Die weiteren Kapitel nehmen Bezug auf den Stand der aktuellen Forschung und behandeln eingehend die Ätiologie und Neurobiologie, Epidemiologie, Klassifikation, Diagnostik sowie die Klinik der narzisstischen Störungen. Des Weiteren werden auch Gemeinsamkeiten zwischen narzisstischer und  selbstunsicherer Persönlichkeitsstörung sowie die differentialdiagnostische Abgrenzung zur antisozialen Persönlichkeits- und Borderline-Störung umfassend beleuchtet.

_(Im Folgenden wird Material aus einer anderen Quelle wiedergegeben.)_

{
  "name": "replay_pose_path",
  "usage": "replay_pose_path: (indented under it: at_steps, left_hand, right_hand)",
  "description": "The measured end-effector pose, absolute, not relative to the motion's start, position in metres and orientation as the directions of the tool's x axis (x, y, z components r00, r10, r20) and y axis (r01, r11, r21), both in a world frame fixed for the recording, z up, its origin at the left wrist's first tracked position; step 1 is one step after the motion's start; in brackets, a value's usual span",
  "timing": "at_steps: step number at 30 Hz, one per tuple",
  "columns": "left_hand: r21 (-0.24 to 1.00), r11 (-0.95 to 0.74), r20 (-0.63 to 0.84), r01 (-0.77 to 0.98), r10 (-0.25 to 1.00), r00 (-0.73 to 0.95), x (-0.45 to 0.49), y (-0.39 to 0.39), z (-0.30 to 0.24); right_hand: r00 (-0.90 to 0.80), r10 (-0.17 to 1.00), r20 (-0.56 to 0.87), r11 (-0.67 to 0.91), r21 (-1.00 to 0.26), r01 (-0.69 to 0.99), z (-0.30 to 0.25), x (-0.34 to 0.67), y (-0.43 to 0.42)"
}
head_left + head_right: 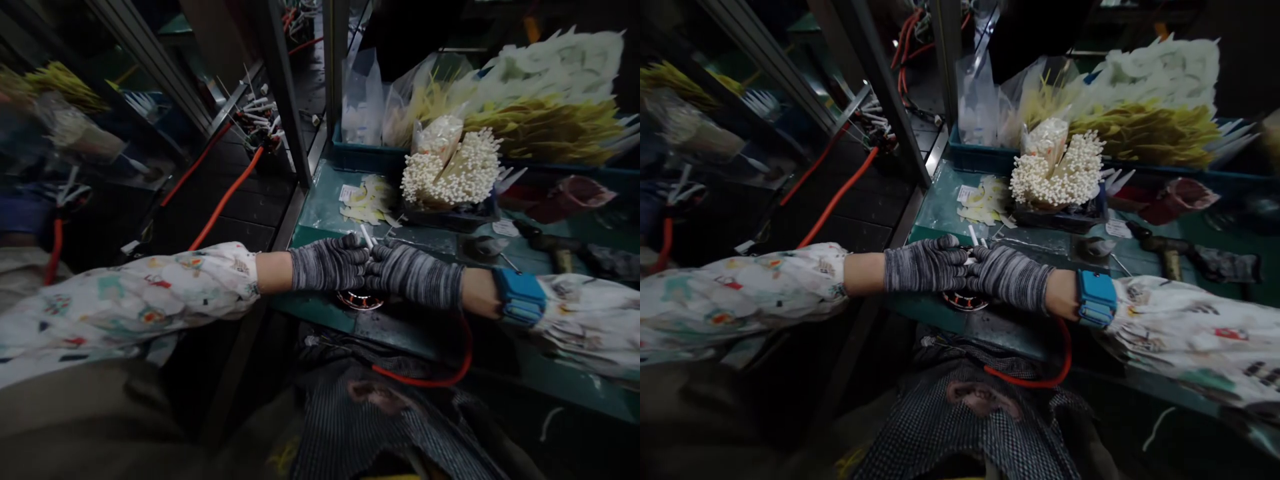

Anschließend wird im 5. Kapitel über die Beziehungsgestaltung bei Menschen mit narzisstischen Störungen referiert, während man im 6. Kapitel über den kulturellen Kontext des Narzissmus elaboriert.

Eine Bereicherung dieses Lehrbuches stellen zudem die zahlreichen Fallbeispiele dar, welche vor allem in den Kapiteln 4 (Klinik narzisstischer Störungen) und 5 (narzisstische Beziehungsgestaltung) mehrfach zu finden sind. Sie bieten praktische Einblicke und dienen der Veranschaulichung der klinischen Symptomatik und der charakteristischen Beziehungsmuster der Patienten mit narzisstischer Persönlichkeitsstörung.

Das letzte Kapitel des Lehrbuches befasst sich mit den Therapiemöglichkeiten bei narzisstischen Störungen. Zu Beginn dieses Kapitels findet man Ausführungen zur Übertragung und Gegenübertragung in der Behandlung von Patienten mit narzisstischer Persönlichkeitsstörung, was natürlich in einem Lehrbuch mit eher tiefenpsychologischem Schwerpunkt nicht fehlen darf.

Im Anschluss werden Behandlungsmöglichkeiten unterschiedlichster Therapieschulen bzw. verschiedenster Ansätze vorgestellt. Vertreten sind neben psychoanalytischen Methoden Therapieoptionen aus der verhaltenstherapeutischen Ecke, wie die Schematherapie und weiterhin die sogenannte integrative mentalisierungsbasierte Therapieform, die, basierend auf Erkenntnissen der Psychoanalyse, der Entwicklungspsychologie und der Bindungstheorie, speziell für komplexe und schwere Persönlichkeitsstörungen entwickelt wurde. 

Ferner wird eine spezielle Form einer Therapiemethode vorgestellt, die man eher von der Behandlung chronischer Depressionen her kennt: CBASP (Cognitive Behavioral Analysis System of Psychotherapy), welche zur Behandlung von narzisstischen Störungen mit Interventionen der Schematherapie kombiniert wurde und  CBASPersonalized für Narzissmus (kurz CPN) genannt wird.

Ich kann dieses Lehrbuch auf jeden Fall sehr empfehlen, sodass mir abschließend nichts anderes übrig bleibt, es getrost als die „Narzissmus-Bibel“ zu bezeichnen.